Miles Green is a village in the civil parish of Audley Rural, in the Newcastle-under-Lyme district, in the county of Staffordshire, England and is about 5 mi north west of Stoke-on-Trent. In 2021 it had a population of 865.

== Miles Green Statistics ==

=== Owner & Rental Statistics ===
Miles Green has a higher rate of home ownership, either outright or via a mortgage than the national average, which suggests that Miles Green is a relatively affluent area. Approximately 35.2% of people living in Miles Green own their own house, compared to 30.6% in England. In addition, 33.9% have a mortgage on their home while only 0.4% share a home. Renting of houses in Miles Green consists of only 18.8% shared renting and only 10.5% private or other renting.
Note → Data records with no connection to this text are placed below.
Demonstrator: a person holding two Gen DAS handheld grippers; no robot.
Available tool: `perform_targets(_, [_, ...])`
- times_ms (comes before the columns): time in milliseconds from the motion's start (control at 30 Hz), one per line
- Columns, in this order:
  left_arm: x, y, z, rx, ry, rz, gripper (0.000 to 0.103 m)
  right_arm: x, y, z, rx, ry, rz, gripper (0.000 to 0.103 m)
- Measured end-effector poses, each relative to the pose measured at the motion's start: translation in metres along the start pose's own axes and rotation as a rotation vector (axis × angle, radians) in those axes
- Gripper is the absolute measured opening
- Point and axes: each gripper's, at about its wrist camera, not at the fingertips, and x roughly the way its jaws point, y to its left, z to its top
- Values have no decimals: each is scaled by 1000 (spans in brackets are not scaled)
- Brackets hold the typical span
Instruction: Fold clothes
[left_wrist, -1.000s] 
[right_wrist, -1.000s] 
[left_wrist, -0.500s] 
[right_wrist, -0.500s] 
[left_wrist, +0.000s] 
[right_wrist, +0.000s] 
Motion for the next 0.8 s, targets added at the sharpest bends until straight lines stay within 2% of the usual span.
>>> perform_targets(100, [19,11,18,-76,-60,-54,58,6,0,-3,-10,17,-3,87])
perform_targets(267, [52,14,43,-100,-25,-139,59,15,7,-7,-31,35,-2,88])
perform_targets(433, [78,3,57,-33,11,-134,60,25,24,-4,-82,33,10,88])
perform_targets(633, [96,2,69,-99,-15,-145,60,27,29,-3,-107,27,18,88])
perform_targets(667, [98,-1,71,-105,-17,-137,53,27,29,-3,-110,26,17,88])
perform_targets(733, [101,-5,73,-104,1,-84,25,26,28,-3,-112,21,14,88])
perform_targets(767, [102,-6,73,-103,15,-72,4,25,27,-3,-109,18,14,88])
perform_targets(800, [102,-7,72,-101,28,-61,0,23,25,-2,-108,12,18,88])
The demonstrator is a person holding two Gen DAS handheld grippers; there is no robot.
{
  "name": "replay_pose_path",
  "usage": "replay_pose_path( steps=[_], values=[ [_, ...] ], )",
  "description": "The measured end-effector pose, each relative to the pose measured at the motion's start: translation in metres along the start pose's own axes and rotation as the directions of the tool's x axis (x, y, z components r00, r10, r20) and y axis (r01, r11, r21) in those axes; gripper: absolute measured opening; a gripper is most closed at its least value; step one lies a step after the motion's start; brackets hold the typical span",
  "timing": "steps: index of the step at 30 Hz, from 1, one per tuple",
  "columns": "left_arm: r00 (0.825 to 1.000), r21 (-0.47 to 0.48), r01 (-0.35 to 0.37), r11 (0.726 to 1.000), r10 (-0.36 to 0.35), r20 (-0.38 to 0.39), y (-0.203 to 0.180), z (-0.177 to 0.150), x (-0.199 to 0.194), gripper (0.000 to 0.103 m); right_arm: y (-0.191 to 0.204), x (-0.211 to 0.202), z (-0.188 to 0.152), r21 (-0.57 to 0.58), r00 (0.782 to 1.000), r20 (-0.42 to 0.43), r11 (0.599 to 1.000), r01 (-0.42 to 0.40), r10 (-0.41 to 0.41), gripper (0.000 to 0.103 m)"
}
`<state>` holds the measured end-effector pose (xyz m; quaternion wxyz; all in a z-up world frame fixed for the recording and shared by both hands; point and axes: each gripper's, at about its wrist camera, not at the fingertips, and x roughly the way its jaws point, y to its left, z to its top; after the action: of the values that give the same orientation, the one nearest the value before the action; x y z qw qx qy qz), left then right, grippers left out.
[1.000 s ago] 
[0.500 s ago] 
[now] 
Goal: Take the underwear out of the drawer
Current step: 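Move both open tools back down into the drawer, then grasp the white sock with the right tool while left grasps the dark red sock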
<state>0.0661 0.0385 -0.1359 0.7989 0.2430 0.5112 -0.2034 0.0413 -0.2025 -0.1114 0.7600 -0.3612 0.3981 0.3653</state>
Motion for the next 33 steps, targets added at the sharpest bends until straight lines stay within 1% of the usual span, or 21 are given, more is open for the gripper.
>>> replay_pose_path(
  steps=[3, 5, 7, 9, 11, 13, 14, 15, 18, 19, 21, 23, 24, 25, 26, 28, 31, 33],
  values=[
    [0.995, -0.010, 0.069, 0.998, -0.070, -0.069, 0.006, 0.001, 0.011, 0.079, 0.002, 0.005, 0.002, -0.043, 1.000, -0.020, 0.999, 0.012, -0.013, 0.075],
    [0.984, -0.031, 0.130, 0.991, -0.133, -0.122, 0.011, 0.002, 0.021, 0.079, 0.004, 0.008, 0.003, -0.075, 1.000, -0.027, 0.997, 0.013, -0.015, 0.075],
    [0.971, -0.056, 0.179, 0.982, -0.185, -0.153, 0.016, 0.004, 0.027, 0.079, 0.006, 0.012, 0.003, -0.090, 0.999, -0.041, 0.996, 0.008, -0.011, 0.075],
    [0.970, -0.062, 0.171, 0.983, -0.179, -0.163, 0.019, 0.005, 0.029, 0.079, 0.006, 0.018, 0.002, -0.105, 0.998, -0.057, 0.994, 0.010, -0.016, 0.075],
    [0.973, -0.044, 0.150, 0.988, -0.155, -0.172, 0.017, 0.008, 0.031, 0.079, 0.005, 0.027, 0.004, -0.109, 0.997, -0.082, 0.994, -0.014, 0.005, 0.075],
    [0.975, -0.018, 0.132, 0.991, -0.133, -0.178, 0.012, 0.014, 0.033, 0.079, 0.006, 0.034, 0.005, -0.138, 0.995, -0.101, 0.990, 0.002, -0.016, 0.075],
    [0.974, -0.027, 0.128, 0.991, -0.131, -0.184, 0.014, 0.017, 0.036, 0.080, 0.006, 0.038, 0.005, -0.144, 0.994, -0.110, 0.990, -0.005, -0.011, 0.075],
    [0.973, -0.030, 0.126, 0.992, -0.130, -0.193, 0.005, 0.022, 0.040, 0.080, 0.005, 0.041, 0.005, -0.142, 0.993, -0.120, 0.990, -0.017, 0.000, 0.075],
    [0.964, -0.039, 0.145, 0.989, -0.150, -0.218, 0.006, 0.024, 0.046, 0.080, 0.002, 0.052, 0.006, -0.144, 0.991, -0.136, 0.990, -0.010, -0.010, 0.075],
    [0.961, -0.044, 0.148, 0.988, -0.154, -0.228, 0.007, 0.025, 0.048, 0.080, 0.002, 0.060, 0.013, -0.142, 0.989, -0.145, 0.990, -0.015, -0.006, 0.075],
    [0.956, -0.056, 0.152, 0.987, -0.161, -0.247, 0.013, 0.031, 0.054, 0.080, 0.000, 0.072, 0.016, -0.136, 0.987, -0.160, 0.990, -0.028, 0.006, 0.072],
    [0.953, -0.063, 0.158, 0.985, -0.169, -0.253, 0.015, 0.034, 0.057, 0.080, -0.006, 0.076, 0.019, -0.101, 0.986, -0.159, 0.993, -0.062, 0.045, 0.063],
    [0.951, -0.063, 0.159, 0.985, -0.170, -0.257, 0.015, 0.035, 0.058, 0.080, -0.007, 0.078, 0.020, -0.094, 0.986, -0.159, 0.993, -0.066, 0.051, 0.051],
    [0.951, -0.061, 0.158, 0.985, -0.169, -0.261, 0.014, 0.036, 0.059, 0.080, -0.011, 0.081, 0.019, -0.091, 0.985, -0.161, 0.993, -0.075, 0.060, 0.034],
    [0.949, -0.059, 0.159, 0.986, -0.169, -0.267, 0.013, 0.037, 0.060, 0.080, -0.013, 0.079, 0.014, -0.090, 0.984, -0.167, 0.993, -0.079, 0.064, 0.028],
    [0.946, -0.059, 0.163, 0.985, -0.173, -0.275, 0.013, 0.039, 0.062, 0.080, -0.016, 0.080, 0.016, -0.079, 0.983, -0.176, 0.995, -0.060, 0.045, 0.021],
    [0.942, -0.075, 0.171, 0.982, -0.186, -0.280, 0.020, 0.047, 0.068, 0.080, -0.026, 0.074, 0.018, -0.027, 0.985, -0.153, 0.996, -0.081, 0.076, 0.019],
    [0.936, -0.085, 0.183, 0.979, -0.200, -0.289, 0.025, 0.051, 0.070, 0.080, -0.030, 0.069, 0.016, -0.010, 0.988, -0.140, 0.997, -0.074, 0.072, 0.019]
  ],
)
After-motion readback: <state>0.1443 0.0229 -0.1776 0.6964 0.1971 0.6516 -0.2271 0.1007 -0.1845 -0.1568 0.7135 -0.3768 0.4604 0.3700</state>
=== Miles Green General Health Statistics ===
The respondents of a Census were asked to rate their health. These are the results for Miles Green. The percentage of residents in Miles Green rating their health as 'very good' is less than the national average. Also the percentage of residents in Miles Green rating their health as 'very bad' is more than the national average, suggesting that the health of the residents of Miles Green is generally worse than in the average person in England. When it comes to health, 44.65% of residents reported very good health conditions, 34.48% good health conditions, and 14.37% reported fair health conditions while 5.10% and 1.40% reported bad and very bad health conditions, respectively.

=== Age Distribution Statistics ===
The population of Miles Green as a whole, is older than the national average. However, the population of Miles Green is younger than the Staffordshire average. Approximately 19.3% of residents in Miles Green are under the age of 18, while 18.2% are over the age of 65. 62.5% of residents are between those ages (ages 18–65). Miles Green also has a mean age of 40.8 and a median age of 41.

=== Benefits & Unemployment Statistics ===
These figures on the claiming of benefits in Miles Green come from the Department for Work & Pensions and are dated. They can often be a good indicator of the prosperity of the town and possible indicator of how hard it would be to get employment in the area. Approximately 2.6% of residents receive a jobseekers allowance only, while 2.7% receive incapacity benefits (such as IB or ESA), and 13.1% receive any benefit including in work benefits.